Every line of the entries below that includes "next" belongs in the answer, copied as written.

Saved data entries

^^^^

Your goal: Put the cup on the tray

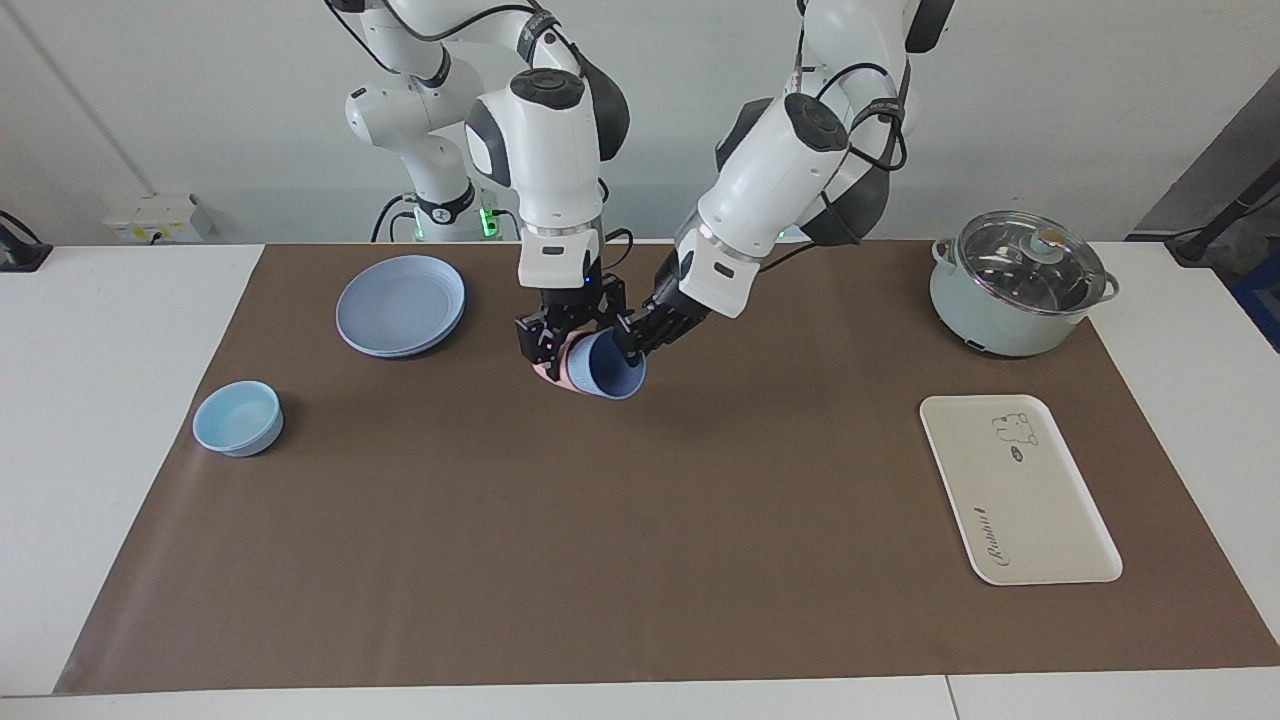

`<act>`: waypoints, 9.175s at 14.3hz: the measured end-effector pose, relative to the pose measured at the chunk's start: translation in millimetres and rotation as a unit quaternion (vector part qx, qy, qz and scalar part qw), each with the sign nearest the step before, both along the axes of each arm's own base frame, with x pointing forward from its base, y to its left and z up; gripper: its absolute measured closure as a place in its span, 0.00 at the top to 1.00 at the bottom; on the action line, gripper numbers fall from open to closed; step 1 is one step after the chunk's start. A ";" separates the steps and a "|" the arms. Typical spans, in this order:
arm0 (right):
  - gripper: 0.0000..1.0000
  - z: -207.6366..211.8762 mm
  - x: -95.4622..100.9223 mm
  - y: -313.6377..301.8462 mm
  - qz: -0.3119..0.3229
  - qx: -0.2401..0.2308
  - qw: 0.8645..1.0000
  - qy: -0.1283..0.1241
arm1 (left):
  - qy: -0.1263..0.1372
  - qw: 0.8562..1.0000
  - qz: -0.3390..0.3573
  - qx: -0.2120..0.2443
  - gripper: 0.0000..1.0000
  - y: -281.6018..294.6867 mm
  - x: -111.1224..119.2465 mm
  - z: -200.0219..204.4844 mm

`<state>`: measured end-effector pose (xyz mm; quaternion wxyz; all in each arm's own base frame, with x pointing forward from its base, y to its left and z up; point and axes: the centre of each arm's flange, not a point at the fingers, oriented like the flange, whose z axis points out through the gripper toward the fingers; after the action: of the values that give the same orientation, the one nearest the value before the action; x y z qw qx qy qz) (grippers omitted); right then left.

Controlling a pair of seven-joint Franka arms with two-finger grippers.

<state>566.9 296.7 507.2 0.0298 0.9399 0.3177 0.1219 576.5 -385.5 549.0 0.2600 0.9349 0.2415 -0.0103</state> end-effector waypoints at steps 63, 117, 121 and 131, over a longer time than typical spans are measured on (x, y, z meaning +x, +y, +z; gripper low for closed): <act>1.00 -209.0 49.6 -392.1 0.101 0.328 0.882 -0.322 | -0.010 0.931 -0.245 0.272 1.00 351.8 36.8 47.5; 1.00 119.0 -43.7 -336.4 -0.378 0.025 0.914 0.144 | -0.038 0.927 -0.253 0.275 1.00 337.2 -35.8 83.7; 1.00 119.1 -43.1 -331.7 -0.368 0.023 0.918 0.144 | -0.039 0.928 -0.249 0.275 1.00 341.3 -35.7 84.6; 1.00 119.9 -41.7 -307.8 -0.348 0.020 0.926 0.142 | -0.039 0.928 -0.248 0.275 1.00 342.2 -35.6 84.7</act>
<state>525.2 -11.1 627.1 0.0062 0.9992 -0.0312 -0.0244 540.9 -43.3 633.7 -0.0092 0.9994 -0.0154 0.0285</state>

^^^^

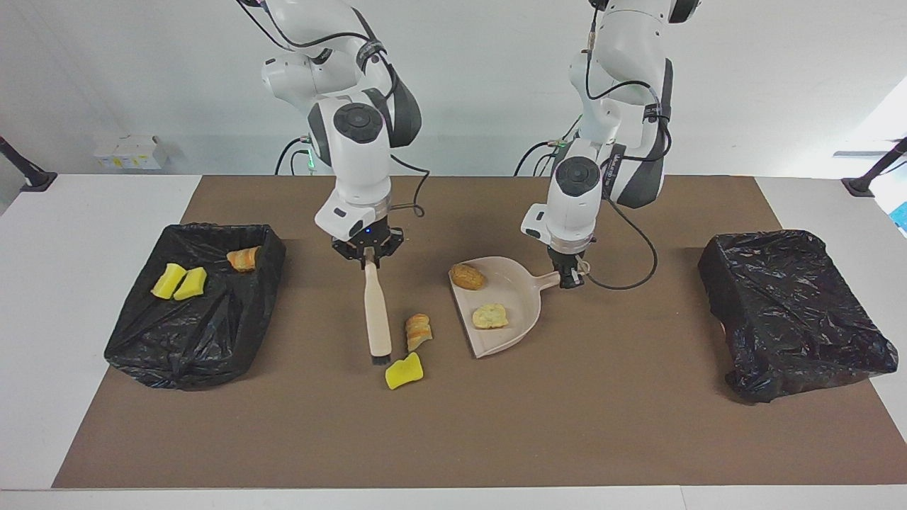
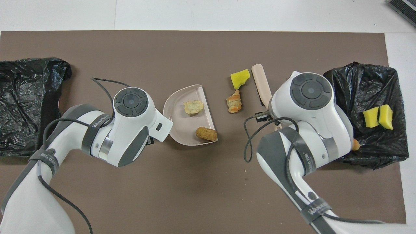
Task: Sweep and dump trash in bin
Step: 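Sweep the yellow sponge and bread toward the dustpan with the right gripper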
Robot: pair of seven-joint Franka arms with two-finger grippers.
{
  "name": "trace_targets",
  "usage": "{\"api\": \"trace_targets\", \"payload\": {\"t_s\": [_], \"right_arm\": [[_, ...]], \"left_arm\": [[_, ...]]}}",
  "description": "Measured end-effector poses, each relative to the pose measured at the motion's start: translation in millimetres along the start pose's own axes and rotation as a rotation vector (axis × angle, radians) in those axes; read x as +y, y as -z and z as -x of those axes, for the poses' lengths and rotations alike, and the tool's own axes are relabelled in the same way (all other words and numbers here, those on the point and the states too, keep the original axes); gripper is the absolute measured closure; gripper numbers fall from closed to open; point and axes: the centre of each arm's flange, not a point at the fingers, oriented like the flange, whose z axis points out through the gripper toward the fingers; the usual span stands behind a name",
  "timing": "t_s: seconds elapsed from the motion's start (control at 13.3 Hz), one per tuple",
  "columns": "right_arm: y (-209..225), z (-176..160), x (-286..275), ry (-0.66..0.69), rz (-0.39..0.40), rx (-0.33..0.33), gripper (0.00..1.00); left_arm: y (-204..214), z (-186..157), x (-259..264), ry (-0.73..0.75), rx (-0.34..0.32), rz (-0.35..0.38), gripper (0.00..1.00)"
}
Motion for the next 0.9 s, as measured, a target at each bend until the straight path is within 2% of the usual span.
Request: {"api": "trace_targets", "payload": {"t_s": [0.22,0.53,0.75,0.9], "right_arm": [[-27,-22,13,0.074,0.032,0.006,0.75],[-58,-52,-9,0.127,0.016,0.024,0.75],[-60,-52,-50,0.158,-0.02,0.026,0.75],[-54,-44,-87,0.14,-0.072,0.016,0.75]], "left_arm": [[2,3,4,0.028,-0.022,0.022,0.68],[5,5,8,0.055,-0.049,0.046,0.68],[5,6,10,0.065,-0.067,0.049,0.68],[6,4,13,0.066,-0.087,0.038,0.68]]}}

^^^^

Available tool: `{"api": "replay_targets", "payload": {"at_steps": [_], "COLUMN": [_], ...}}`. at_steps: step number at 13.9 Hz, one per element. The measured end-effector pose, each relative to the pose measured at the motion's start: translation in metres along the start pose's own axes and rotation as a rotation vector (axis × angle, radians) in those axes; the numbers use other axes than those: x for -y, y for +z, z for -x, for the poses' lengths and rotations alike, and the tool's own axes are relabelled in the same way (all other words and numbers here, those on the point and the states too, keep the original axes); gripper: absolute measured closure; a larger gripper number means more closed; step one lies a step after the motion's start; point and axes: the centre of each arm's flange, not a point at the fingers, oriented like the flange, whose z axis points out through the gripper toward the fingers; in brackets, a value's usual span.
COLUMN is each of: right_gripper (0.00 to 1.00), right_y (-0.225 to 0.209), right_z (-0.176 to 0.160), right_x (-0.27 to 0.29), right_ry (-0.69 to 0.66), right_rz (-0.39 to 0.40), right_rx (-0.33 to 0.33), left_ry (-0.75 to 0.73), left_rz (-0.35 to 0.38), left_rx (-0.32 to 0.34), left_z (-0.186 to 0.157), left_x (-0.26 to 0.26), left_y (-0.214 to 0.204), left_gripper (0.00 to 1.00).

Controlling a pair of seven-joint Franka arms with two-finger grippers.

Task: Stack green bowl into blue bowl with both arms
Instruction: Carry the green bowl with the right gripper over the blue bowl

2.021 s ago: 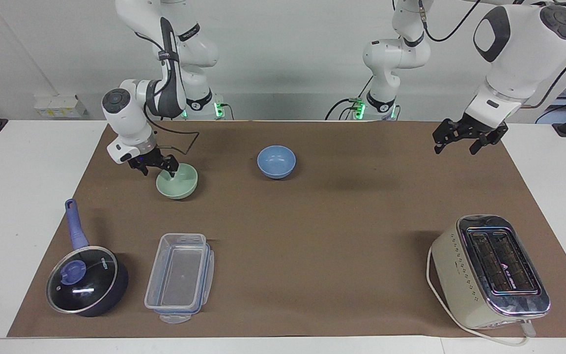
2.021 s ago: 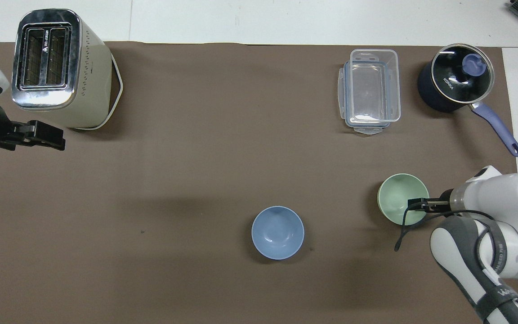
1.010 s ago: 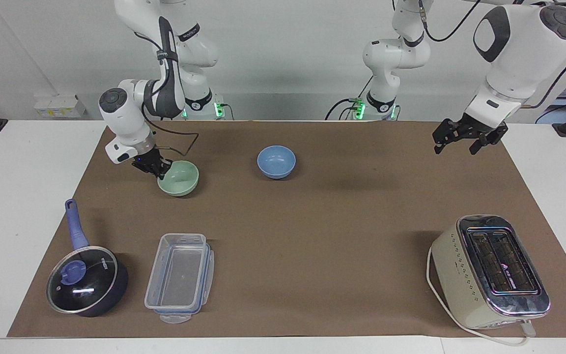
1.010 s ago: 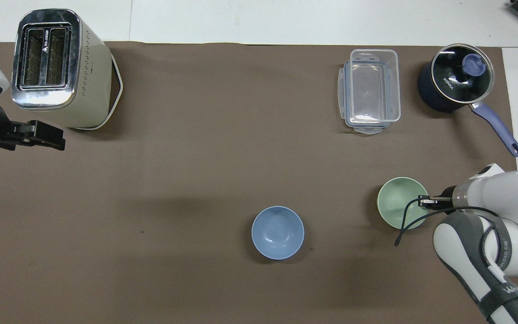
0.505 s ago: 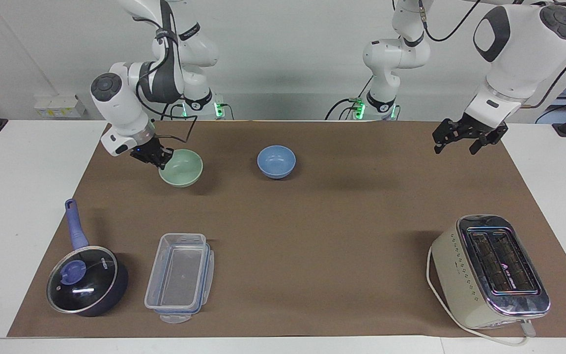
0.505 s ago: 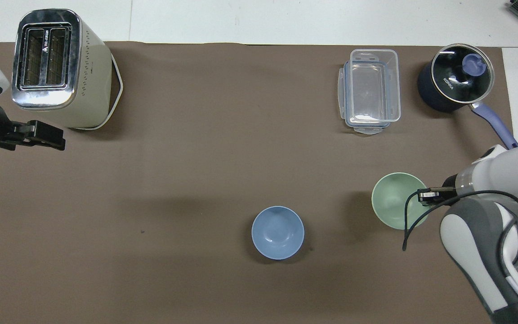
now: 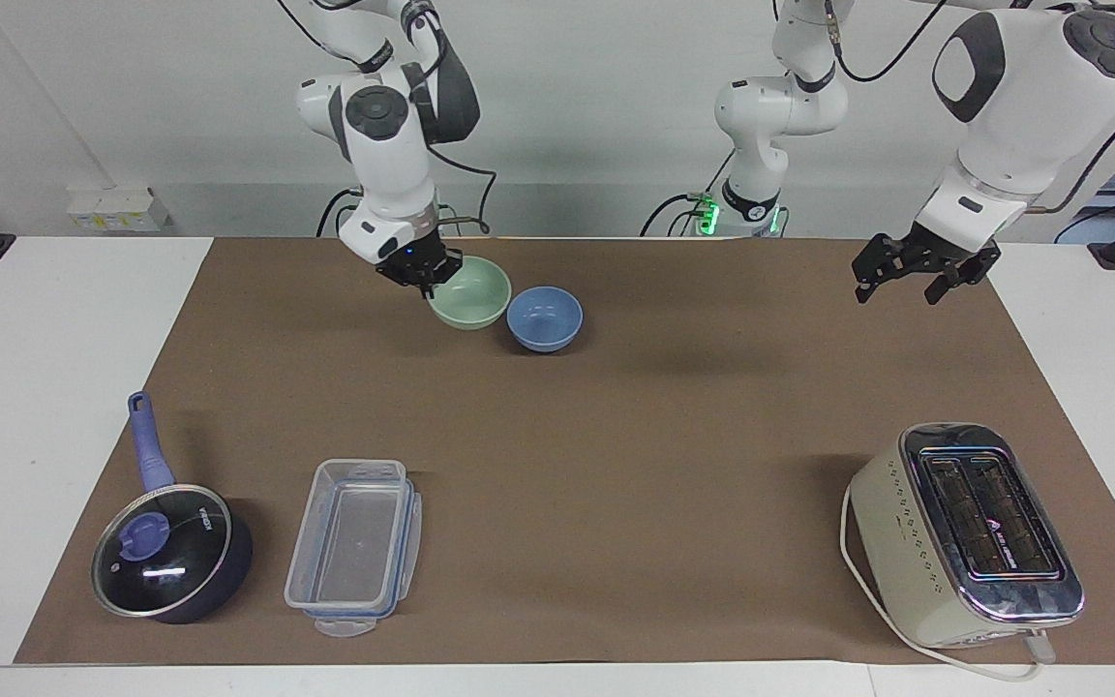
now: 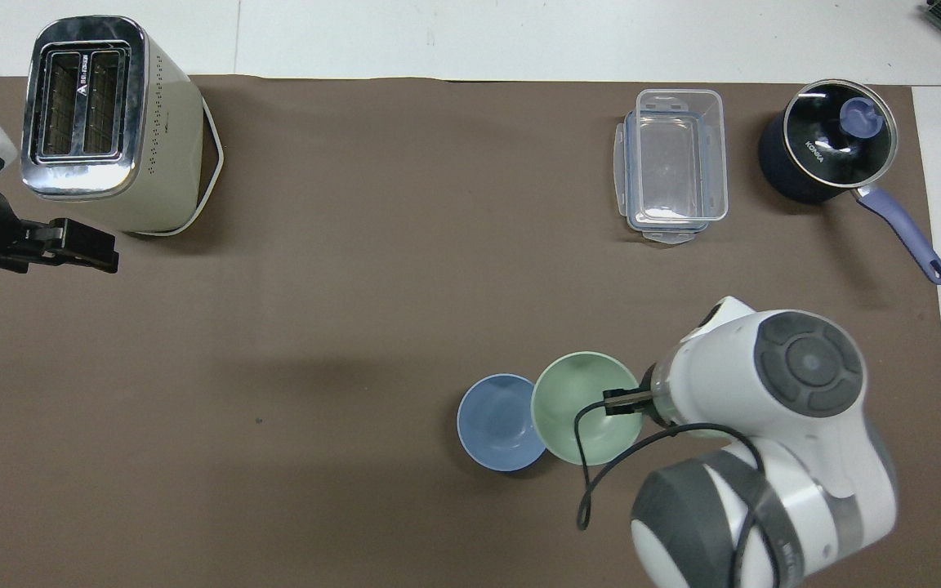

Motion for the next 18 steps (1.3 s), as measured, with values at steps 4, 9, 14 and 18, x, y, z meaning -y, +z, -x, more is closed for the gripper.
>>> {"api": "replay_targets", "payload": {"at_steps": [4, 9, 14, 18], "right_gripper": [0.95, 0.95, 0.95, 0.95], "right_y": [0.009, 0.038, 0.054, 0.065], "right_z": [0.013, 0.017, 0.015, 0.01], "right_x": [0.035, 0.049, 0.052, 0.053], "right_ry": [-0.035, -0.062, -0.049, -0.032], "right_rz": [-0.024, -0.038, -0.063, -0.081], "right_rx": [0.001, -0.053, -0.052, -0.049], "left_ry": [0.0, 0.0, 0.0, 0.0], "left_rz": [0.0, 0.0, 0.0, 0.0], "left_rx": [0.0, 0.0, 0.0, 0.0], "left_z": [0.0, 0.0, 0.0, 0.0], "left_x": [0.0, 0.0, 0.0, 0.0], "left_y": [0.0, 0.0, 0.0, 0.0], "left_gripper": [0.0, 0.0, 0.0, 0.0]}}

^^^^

= COMPLETED TASK =
Motion for the next 0.9 s, as measured, a target at each bend until the straight path is within 2% of the usual span.
Motion for the next 18 steps (1.3 s), as measured, with values at steps 4, 9, 14 and 18, x, y, z meaning -y, +z, -x, more is closed for the gripper.

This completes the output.